B. ... EN DÉPIT D'UNE SITUATION QUI S'EST BRUTALEMENT DÉGRADÉE

Le rapporteur pour avis a rendu public au mois de juillet 2022 un rapport 1 ( * ) exposant de manière détaillée les mécanismes de la crise de la presse quotidienne régionale. L'analyse, qui met en exergue les conséquences des difficultés de la presse à monétiser sa présence en ligne et, de manière plus immédiate, les conséquences que l'on peut sans peine qualifier de cataclysmique de la hausse des prix des consommables , en particulier du papier, est, hélas, assez largement transposable à toute la presse en France et à l'étranger .

La presse quotidienne régionale

Lue par 43 millions de lecteurs chaque mois, la PQR demeure une famille de presse appréciée dont les ventes d'exemplaires ont mieux résisté que la presse quotidienne nationale. Le rapport a cependant souligné que ce résultat, qui témoigne du fort attachement du lectorat, dissimule en réalité un retard estimé à six années dans la mise en oeuvre de la transition numérique, retard qui constitue aujourd'hui la principale faiblesse de la PQR.

En effet, avec l'explosion des prix du papier, toute la presse, mais plus encore celle qui repose encore sur des ventes d'exemplaires « physiques », est aujourd'hui gravement menacée dans son modèle économique. À la crise structurelle qu'elle traverse depuis plus de 10 ans se surajoute ainsi une crise conjoncturelle qui frappe d'ailleurs l'ensemble des secteurs industriels.

L'indice des prix du papier était de 92 début 2010, et est demeuré relativement stable jusqu'à la fin 2020 autour de 100. Il s'établissait en mai 2022, au moment de la publication du rapport, à près de 150, en très forte croissance depuis le début 2021. Au mois d'août, il avait encore progressé de 10 points. Le papier importé progresse dans les mêmes proportions.

Dès lors, le surcoût pour la presse est colossal. Le groupe EBRA, premier groupe de presse quotidienne, l'estime maintenant à 18 millions d'euros , le groupe Ouest France à 12 millions . Pour la seule presse quotidienne, la charge supplémentaire s'établirait à plus de 175 millions d'euros en année pleine.

En conséquence, toute la presse supporte aujourd'hui une crise qui dépasse probablement celle du reste de l'économie. En effet, le coût du papier a progressé bien plus fortement que celui des autres produits. Cette crise se surajoute donc à celle, structurelle, avec laquelle vit le secteur depuis plus de 10 ans.

Or, contrairement à ce que le rapport précité recommandait, le présent projet de loi de finances s'avère très décevant, en ne tenant absolument pas compte de ce nouveau contexte .
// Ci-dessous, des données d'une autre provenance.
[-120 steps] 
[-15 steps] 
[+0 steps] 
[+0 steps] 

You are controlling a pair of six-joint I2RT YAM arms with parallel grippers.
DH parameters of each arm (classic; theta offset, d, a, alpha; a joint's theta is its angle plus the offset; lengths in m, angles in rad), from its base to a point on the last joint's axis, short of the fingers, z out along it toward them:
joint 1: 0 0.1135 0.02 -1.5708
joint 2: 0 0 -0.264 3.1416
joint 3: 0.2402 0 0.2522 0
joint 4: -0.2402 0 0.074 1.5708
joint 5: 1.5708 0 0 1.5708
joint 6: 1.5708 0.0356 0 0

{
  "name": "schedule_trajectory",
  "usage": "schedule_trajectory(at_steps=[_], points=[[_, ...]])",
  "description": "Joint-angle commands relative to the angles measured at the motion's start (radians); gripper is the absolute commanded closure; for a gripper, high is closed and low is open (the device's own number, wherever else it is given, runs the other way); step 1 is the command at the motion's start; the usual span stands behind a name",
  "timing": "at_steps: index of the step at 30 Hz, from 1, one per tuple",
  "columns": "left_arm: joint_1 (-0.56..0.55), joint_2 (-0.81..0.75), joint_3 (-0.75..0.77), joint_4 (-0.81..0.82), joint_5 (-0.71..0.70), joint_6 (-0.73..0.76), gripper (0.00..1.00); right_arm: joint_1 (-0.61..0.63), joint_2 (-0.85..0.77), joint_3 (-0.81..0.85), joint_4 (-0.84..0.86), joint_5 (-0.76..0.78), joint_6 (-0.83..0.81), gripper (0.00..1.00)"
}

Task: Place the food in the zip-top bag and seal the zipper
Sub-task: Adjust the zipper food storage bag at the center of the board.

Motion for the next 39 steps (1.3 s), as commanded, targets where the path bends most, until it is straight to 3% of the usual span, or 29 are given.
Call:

L'adoption par la commission des finances de l'Assemblée nationale d'un amendement d'un montant de cinq millions d'euros, prélevés sur le programme « Livre et industries culturelles », apparaît en tout état de cause comme largement insuffisante.

Si l'argument budgétaire est légitime, il se heurte cependant, dans ce cas précis, à l'échec cinglant du crédit d'impôt pour un premier abonnement , qui prive la filière de sommes qui lui ont été promises.